WAILUA – Kaua’i Community Correctional Center warden Neal Wagatsuma has won recognition statewide for an innovative rehabilitation program to encourage inmates to stay free of crime. Yet, five years after it was created, the Lifetime Stand program is going to
WAILUA – Kaua’i Community Correctional Center warden Neal Wagatsuma has won recognition statewide for an innovative rehabilitation program to encourage inmates to stay free of crime.
Yet, five years after it was created, the Lifetime Stand program is going to be revamped because about half of the 1,000 inmates in the program are forecast to be rearrested or to return crime, tripped up by lying, drug use and parole violations.
The program, however, has merit, and steps will be taken to strengthen and improve it, Wagatsuma said.
“Even the worst Lifetime Stand participant is better than a lot of the best inmates at other (jail) facilities in the state,” Wagatsuma said.
There is no other program like it in the U.S.
Inmates in the program say they are encouraged to confront the reasons that led them to a life of crime, to make changes and to work toward a better life after their prison sentences are up.
Steps are underway to widen the scope of the program by intensifying training.

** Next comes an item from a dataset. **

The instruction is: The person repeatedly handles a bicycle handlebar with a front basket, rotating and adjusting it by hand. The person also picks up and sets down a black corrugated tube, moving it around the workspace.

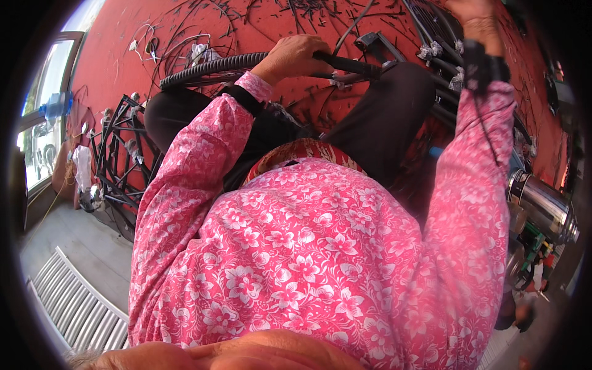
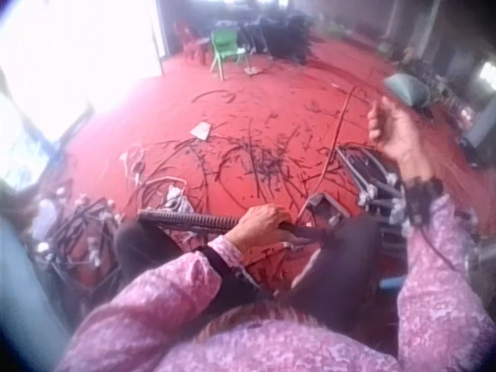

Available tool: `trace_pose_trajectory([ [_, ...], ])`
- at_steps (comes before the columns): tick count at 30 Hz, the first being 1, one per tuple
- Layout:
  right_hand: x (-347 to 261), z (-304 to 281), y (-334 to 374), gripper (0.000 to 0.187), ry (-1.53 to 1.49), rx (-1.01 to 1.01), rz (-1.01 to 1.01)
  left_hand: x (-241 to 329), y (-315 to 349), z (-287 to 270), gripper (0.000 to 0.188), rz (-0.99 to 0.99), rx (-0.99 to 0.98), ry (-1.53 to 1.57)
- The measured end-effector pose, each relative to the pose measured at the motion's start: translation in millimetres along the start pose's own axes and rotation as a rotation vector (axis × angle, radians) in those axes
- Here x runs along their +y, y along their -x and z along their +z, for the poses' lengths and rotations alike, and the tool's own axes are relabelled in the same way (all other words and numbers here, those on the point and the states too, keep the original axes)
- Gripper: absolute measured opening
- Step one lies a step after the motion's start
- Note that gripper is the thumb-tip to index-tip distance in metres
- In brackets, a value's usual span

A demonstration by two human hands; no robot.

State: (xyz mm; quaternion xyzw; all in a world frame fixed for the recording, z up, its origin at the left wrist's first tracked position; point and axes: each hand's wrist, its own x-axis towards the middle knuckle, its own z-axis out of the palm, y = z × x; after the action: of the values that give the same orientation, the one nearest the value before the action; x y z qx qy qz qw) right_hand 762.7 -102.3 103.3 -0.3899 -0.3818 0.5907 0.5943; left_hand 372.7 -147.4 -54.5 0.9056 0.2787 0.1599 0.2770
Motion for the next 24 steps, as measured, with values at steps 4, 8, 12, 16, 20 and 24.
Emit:
trace_pose_trajectory([
  [4, 118.5, 50.0, 55.5, 0.037, 0.714, -0.141, 0.339, -1.0, -5.0, -0.6, 0.040, -0.020, -0.022, 0.017],
  [8, 179.7, 93.6, 85.7, 0.033, 0.711, -0.066, 0.478, -4.6, -8.7, -2.8, 0.039, 0.030, -0.015, 0.012],
  [12, 209.3, 94.8, 84.6, 0.029, 0.722, -0.111, 0.438, -7.5, -4.3, 4.5, 0.041, -0.014, -0.016, -0.013],
  [16, 219.0, 93.6, 84.1, 0.020, 0.544, 0.011, 0.375, -4.2, 1.5, 7.5, 0.045, -0.047, 0.101, 0.014],
  [20, 211.8, 105.2, 90.2, 0.029, 0.959, -0.039, 0.144, 10.0, 11.4, 7.8, 0.038, -0.118, 0.223, 0.023],
  [24, 211.6, 114.2, 90.6, 0.026, 0.952, -0.022, 0.171, 13.1, 14.3, 5.5, 0.034, -0.141, 0.171, -0.028],
])
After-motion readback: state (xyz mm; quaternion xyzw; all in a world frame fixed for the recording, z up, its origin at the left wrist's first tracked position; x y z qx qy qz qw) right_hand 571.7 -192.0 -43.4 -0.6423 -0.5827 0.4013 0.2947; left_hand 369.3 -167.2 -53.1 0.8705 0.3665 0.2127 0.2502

A musical band also has been added to the program, partly to raise morale.
The inmates should stay in the program a minimum of three years to receive full benefits from it, Wagatsuma said.
“The longer they stay in, the better they will be,” he said.
Some inmates returned to a life of crime because they didn’t receive enough support from family members and friends, Wagatsuma said.
During the best five years, the facility staged four ceremonies in which 24 participants publicly proclaimed they would never commit another crime. They promised not to use illicit drugs, abuse alcohol, assault others or cause harm to others. Yet, 10 participants failed.
Until the program is reworked, Wagatsuma said he won’t hold another public ceremony.
“If the community is willing to give their trust to these people, then they have to do their part not to betray that trust,” Wagatsuma said.
The program has worked for many other inmates partly because they are allowed to express their individuality without being judged or criticized by their peers, Wagatsuma said.
Most of the inmate participants need guidance before they can make the changes, though, Wagatsuma said.
“”They don’t have social skills. They come from dysfunctional families. They have a defiance toward authority,” he said.
The program currently involves 80 of the 142 inmates at the Wailua facility. The offenders have been convicted of drug use, driving under the influence, theft and other felonies.
The project has its roots in the “cabin” program, a rehabilitation project. Wagatsuma said he converted the program into Lifetime Stand because of complaints from some inmates that the cabin program was too hard. There also were complaints about drug use and indifferent attitudes of inmates in the program.
Lifetime Stand consists of four phases. The first is a military-style boot camp; the second phase consists of community service and therapeutic training; phase 3 involves work-release and education; and phase 4 involves the proclamation by graduates that they will stay away from crime.
“The biggest incentive for them to go through the program is to make them realize that if they go back to crime again, they may get involved in something that they will regret for the rest of their lives,” Wagatsuma said.